Lutter, L.; Beal, D. M.; Stanley, M.; Roobol, J.; Martin, S.; Budge, J. D.; Lee, P. E.; Nemoto-Smith, E.; Brown, I.; Warren, M. J.; Smales, C. M.; Xue, W.-F.

Atomic force microscopy (AFM) is a versatile multi-modal imaging method frequently used for structural characterisation of biological surfaces at the nanoscale. However, AFM-based three-dimensional single-particle reconstruction has hitherto not been possible due to the tip-sample convolution artifact that distorts AFM images of individual molecules, and the disconnect between two-dimensional AFM images of surface deposited molecules and their three-dimensional structures. Here, three-dimensional single-particle analysis was developed for rapid structure-based validation of protein structures using as few as a single AFM topology image, based on contact-point reconstruction AFM (CPR-AFM) in an integrative approach with cryo-electron microscopy maps available in the Electron Microscopy Data Bank by template matching.
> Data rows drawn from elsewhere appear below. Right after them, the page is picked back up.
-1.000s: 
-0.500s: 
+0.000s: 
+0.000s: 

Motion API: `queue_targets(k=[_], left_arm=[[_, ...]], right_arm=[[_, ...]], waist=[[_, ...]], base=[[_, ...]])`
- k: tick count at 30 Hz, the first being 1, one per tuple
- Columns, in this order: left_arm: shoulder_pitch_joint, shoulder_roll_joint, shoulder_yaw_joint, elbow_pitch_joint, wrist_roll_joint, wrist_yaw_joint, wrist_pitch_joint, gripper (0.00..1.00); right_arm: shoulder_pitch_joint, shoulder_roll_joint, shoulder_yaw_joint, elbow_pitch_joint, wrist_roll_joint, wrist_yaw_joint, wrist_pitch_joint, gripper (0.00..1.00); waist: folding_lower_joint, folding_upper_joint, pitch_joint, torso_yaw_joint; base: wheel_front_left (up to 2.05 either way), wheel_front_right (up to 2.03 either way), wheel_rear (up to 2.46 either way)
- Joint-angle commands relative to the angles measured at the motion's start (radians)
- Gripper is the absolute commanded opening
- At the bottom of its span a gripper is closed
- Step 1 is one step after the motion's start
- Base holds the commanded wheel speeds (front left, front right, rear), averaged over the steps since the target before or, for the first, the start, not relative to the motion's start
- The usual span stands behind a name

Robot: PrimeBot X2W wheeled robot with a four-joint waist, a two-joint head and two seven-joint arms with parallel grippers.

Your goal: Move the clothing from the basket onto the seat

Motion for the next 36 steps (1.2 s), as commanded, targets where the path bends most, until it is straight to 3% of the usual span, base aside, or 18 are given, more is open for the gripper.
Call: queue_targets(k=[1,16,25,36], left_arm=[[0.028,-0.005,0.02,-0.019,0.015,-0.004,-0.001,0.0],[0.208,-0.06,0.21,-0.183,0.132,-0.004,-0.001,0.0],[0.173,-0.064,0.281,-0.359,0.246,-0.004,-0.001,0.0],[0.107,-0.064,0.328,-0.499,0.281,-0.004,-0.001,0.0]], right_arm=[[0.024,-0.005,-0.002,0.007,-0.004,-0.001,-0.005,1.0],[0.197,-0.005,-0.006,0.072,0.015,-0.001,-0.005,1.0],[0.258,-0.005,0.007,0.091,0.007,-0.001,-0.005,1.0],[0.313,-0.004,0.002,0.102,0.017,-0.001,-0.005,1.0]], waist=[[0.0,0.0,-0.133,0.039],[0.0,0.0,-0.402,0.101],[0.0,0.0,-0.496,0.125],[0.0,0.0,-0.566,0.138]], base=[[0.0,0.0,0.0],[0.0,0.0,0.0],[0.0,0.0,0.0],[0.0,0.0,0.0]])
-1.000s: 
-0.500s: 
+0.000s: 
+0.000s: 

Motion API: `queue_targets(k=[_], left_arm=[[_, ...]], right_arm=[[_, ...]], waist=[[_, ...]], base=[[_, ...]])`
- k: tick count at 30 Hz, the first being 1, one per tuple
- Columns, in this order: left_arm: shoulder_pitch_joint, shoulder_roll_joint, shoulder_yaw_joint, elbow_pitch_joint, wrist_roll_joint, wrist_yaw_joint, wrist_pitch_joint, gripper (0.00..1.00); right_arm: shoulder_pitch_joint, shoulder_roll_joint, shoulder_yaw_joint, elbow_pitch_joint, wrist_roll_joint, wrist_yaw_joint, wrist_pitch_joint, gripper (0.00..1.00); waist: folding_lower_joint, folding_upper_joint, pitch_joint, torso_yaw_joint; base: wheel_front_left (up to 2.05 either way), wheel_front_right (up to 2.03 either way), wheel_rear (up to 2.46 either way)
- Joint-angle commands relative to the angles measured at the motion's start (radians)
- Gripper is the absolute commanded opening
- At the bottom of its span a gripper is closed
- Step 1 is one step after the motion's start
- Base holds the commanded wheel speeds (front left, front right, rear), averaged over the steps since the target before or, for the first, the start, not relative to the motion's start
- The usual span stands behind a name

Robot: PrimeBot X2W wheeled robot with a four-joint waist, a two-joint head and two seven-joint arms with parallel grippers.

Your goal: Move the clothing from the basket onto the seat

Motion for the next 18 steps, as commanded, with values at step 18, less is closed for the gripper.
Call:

This approach was demonstrated on the structural validation of recombinant trimeric ectodomain of SARS-CoV-2 Spike glycoprotein to show its immediate utility as a rapid structure-based sample quality control method in the recombinant expression and purification of the Spike protein samples that can be used in vaccines and therapeutics research. These results show that three-dimensional single-particle reconstruction by AFM is possible, that high signal-to-noise AFM imaging offers a rapid and cost-effective way of validation or identification of three-dimensional protein structures at single particle level, and that AFM can be linked to structural data derived from methods such as cryo-electron microscopy, resulting in integrative methodologies with new capabilities for structural biology.